• _BRIEF_
Your task is to give the number of lines below that contain "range". Give no other text.

• _GIVEN DATA_
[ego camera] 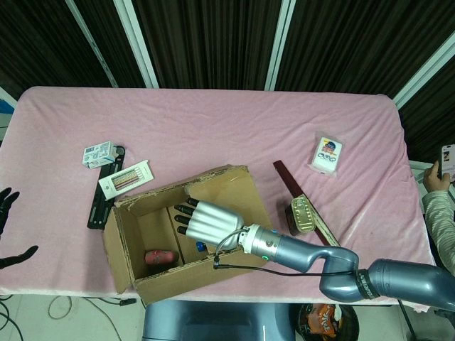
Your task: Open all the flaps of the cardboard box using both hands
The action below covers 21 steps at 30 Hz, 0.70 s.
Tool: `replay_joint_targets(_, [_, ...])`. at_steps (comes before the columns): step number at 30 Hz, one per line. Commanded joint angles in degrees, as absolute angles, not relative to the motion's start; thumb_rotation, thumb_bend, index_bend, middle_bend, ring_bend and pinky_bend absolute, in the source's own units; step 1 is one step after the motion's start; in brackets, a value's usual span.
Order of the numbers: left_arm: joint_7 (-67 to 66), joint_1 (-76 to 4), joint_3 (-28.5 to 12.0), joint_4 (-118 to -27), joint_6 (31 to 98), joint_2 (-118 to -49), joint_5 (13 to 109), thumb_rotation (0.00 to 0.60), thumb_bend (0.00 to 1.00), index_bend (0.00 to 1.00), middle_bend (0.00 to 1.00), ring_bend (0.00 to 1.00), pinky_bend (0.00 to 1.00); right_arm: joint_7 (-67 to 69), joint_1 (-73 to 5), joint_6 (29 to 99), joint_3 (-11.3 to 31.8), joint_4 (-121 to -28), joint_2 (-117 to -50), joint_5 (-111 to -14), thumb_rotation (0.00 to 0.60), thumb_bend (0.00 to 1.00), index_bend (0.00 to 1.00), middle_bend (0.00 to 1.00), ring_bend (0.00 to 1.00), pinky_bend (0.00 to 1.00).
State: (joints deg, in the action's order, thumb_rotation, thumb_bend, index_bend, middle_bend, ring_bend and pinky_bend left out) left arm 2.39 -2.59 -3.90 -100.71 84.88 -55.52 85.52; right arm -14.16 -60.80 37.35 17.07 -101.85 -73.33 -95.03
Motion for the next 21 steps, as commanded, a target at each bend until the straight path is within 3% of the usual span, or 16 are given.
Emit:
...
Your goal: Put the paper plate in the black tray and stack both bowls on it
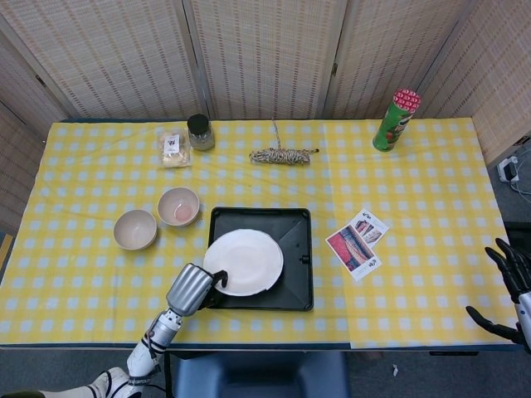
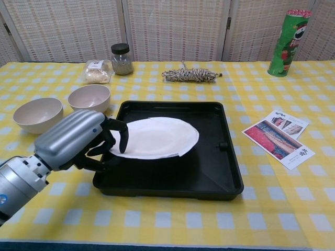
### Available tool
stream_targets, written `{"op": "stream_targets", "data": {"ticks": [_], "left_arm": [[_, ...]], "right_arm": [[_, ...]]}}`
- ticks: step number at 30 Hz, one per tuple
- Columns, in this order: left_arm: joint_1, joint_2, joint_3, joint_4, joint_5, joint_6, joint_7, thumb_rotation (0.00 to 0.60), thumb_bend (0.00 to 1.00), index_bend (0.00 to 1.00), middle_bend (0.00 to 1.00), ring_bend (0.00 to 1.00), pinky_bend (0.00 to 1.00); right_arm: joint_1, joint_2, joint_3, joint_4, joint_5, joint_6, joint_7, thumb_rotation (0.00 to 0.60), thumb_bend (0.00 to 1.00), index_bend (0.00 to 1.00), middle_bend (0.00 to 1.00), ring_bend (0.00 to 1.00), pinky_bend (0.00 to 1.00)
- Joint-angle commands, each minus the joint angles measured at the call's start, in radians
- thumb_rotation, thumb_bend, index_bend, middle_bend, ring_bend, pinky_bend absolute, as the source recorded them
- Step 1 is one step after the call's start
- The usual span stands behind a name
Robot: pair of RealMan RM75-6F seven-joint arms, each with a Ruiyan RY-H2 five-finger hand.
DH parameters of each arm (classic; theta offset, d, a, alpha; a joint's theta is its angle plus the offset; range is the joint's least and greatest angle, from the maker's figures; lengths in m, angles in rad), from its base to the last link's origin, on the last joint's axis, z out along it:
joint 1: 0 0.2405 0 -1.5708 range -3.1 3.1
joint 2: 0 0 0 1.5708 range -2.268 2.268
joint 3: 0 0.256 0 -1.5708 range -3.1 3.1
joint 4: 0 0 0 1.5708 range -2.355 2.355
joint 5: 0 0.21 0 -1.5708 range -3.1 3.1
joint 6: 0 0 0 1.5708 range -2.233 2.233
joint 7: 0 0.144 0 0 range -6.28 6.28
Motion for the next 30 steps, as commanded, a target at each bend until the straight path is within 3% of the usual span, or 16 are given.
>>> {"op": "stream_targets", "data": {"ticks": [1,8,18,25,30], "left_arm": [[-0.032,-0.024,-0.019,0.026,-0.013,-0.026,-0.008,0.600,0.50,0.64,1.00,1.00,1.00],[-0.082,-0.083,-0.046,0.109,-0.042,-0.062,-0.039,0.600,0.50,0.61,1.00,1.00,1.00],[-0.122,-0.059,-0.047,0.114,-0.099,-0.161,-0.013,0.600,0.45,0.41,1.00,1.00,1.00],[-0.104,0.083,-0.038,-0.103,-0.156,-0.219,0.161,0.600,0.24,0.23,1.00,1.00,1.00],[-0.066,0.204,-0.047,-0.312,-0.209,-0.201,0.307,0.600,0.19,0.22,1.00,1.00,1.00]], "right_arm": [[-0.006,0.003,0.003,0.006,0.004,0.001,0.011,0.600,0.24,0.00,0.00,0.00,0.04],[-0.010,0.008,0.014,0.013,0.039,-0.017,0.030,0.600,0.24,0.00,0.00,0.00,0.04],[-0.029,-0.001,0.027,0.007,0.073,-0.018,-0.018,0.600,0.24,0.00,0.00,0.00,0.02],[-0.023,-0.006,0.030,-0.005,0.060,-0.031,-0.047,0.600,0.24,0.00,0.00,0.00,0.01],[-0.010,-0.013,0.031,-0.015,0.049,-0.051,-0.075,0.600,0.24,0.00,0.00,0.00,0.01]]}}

• _TASK RESPONSE_
8